Problem details: After locating the line that contains "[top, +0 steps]", quote it and all lines after it through the end of the entries, and nothing more. Pictures stay out.

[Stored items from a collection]

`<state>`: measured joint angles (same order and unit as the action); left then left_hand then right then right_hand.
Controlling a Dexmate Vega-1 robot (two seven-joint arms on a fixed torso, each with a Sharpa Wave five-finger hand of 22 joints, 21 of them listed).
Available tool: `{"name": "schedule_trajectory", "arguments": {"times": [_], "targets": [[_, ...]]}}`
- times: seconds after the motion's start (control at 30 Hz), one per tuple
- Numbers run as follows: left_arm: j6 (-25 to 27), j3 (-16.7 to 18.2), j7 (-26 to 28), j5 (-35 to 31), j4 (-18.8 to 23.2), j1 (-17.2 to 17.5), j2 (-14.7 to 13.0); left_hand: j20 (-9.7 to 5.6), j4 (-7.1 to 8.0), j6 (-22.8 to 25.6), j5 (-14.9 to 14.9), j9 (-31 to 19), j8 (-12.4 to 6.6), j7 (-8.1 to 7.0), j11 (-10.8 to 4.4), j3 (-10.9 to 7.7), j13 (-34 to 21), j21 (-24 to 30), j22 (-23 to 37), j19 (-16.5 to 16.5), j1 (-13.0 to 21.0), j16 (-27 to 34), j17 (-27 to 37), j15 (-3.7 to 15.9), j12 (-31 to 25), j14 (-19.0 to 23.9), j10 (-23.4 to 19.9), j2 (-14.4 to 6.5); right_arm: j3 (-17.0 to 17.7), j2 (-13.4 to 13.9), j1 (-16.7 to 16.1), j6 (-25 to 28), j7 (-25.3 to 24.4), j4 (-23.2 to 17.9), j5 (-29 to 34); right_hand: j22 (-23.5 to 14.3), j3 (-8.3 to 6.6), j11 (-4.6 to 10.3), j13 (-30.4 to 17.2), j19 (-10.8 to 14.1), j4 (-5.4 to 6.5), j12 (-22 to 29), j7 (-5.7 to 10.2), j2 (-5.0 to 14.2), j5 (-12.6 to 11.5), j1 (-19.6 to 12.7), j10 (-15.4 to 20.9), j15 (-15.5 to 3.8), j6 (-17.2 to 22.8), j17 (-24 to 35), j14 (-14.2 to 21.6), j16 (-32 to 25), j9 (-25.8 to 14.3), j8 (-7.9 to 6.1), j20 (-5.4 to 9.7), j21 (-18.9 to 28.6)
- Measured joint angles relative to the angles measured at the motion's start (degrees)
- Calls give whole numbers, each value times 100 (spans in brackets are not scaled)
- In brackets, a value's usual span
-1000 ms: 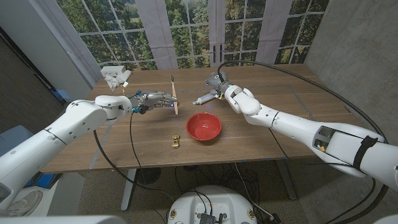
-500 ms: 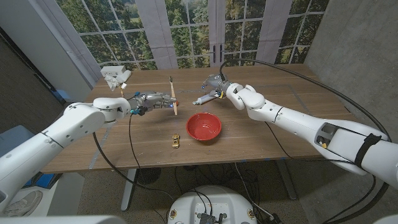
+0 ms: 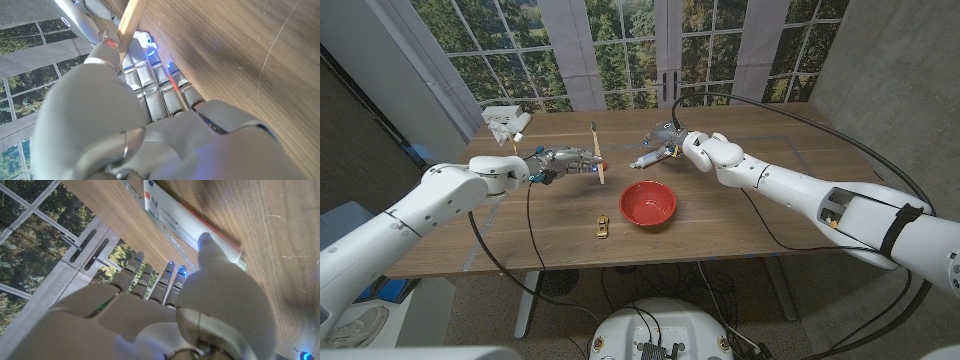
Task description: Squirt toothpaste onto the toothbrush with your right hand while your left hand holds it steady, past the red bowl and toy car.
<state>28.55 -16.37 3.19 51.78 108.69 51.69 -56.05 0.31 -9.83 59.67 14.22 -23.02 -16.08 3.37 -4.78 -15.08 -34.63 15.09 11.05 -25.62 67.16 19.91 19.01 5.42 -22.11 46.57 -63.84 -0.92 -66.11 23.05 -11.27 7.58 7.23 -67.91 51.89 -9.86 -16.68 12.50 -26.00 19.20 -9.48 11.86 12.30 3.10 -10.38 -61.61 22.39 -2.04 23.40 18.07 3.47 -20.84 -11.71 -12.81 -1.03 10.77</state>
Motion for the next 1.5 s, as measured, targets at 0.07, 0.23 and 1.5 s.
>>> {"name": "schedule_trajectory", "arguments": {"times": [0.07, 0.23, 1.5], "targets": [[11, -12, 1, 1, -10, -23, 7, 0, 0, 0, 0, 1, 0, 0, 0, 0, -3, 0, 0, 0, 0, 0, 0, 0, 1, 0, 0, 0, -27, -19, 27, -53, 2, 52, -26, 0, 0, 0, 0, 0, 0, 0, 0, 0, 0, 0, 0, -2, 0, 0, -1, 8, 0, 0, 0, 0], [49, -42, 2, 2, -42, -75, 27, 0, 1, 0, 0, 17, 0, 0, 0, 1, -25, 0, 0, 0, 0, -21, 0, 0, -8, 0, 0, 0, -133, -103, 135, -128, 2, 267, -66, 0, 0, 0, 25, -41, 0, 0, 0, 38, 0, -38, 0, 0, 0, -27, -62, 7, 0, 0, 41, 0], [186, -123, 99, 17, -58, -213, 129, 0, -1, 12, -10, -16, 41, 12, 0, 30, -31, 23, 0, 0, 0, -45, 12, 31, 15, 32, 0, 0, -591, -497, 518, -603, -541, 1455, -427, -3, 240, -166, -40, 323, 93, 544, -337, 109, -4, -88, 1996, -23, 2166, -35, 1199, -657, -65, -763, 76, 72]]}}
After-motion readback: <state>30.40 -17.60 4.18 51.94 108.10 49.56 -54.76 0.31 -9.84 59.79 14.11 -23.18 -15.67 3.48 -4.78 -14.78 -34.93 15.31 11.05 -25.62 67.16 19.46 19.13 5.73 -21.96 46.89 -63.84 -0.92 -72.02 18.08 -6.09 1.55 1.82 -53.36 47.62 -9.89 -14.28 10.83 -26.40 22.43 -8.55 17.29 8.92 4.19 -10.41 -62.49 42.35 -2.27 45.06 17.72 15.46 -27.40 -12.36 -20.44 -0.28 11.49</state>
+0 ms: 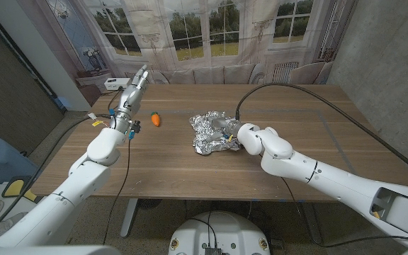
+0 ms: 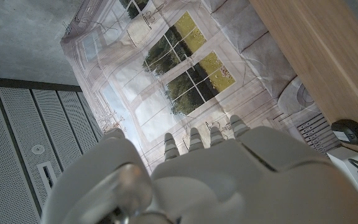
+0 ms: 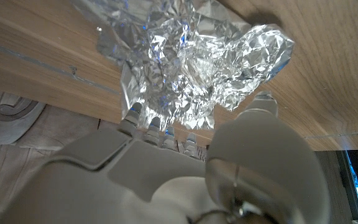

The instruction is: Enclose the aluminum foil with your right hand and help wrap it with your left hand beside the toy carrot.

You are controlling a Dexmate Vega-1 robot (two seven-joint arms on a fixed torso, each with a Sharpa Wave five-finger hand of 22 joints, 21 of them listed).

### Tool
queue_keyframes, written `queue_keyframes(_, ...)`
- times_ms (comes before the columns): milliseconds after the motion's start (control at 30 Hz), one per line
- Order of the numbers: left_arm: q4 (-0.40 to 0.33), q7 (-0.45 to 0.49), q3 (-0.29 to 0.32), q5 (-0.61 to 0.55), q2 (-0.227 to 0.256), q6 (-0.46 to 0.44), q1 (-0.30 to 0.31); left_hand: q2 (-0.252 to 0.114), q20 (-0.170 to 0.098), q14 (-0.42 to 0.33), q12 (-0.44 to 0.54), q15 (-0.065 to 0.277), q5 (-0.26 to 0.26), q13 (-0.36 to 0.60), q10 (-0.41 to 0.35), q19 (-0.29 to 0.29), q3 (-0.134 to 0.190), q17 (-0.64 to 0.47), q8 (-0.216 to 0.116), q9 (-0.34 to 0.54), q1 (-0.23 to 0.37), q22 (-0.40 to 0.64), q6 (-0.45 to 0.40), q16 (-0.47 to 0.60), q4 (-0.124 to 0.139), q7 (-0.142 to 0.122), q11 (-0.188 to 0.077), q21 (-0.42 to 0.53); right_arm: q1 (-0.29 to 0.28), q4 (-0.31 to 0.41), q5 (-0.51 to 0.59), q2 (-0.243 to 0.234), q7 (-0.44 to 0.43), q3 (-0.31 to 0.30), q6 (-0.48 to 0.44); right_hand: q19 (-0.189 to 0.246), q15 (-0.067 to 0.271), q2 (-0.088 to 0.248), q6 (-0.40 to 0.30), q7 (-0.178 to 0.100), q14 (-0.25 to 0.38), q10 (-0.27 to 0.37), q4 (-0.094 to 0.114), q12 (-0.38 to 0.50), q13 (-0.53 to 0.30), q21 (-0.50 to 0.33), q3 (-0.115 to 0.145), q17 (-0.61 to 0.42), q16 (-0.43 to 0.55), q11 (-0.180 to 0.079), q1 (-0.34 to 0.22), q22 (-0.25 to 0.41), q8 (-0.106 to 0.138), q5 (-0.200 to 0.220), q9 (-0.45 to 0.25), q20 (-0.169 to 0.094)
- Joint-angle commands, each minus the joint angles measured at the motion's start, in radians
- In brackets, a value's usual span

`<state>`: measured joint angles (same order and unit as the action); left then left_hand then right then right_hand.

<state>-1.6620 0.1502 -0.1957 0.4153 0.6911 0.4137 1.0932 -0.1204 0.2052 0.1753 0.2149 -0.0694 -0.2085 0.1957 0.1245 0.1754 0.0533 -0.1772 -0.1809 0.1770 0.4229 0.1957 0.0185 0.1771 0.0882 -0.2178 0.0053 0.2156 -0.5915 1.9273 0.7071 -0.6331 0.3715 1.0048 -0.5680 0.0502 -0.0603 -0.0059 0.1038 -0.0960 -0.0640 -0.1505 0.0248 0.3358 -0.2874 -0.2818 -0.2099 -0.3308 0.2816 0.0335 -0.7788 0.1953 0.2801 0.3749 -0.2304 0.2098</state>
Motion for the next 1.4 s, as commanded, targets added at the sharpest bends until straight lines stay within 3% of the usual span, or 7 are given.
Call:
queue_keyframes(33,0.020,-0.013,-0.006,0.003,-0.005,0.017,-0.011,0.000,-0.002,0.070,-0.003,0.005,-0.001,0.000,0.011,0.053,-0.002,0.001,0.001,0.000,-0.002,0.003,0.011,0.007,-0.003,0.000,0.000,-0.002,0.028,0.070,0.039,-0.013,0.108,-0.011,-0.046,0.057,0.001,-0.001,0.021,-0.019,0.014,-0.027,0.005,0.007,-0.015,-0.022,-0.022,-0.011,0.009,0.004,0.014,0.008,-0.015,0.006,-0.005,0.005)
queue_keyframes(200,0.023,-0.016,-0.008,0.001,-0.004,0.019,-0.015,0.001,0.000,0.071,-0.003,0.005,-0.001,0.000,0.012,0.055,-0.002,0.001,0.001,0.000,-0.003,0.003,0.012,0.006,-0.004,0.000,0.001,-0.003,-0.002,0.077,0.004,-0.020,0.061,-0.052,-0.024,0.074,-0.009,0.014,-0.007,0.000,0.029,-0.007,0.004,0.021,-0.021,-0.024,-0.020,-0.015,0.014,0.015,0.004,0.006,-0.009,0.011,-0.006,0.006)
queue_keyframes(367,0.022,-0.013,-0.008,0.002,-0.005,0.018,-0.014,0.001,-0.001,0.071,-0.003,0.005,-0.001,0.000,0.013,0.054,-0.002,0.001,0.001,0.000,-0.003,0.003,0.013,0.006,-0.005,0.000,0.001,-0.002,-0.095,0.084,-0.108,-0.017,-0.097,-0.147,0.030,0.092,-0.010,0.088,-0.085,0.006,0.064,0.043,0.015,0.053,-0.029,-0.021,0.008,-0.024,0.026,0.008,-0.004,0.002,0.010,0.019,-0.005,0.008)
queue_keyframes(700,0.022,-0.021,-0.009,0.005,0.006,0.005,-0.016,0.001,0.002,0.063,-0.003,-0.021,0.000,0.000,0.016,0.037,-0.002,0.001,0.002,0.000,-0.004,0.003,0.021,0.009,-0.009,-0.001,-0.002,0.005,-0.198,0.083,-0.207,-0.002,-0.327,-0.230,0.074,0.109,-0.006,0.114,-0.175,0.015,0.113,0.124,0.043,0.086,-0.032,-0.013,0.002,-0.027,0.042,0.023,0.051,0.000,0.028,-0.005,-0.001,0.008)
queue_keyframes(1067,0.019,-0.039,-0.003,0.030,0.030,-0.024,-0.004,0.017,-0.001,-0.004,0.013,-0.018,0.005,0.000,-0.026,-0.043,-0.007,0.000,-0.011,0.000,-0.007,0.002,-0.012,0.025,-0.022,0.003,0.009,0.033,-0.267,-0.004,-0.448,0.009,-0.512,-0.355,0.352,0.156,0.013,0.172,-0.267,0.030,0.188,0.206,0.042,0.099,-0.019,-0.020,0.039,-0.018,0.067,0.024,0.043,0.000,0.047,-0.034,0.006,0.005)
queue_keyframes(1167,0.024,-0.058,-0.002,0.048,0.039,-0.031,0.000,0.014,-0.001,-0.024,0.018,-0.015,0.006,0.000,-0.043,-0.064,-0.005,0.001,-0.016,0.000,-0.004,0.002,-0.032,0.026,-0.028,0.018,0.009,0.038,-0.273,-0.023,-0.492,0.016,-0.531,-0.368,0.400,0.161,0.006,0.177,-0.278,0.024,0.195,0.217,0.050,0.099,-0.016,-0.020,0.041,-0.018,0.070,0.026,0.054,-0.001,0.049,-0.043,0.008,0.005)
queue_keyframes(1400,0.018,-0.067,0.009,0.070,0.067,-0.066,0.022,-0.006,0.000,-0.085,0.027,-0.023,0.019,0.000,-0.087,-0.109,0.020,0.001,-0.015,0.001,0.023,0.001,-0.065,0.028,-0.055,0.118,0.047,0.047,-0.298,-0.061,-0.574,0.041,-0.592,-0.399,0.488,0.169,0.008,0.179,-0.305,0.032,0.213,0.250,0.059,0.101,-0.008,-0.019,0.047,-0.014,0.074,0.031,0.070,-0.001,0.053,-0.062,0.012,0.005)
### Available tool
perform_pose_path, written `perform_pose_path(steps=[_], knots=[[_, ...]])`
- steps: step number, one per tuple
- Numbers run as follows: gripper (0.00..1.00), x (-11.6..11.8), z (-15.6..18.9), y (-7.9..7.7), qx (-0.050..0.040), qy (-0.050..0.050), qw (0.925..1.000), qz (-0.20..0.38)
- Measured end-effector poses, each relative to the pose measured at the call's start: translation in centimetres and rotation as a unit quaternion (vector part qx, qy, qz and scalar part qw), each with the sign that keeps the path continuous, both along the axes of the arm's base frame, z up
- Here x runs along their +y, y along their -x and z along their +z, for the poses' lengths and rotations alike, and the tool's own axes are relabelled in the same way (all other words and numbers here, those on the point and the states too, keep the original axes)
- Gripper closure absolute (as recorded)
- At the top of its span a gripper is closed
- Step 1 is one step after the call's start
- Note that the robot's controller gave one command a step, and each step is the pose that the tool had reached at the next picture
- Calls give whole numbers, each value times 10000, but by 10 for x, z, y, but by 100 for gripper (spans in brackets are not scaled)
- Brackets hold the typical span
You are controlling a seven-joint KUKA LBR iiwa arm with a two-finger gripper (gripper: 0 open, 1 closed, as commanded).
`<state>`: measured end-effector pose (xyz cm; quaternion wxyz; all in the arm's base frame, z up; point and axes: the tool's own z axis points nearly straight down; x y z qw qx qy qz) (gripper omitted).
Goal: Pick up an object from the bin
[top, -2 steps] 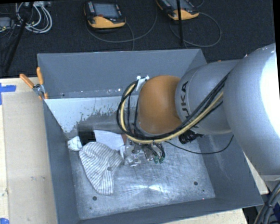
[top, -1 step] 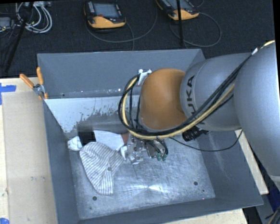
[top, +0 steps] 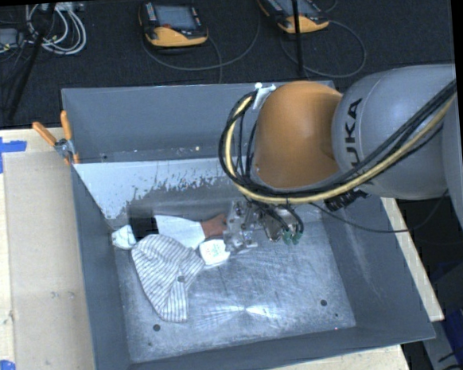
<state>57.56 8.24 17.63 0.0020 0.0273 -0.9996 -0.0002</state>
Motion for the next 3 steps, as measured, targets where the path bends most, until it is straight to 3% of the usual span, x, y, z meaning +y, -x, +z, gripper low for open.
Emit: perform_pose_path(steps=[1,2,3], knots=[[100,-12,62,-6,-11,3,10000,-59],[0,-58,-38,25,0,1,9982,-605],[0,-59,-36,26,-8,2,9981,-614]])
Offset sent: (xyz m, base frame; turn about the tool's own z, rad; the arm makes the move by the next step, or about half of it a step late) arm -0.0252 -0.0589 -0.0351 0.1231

Task output:
[top, +0 steps] 
<state>57.56 8.24 17.63 0.0020 0.0273 -0.9996 -0.0002</state>
Motion for the next 3 steps, as measured, targets where the path bends most, until it is straight to 3% of the usual span, x, y, z meaning +y, -x, +z, gripper low for open.
Emit: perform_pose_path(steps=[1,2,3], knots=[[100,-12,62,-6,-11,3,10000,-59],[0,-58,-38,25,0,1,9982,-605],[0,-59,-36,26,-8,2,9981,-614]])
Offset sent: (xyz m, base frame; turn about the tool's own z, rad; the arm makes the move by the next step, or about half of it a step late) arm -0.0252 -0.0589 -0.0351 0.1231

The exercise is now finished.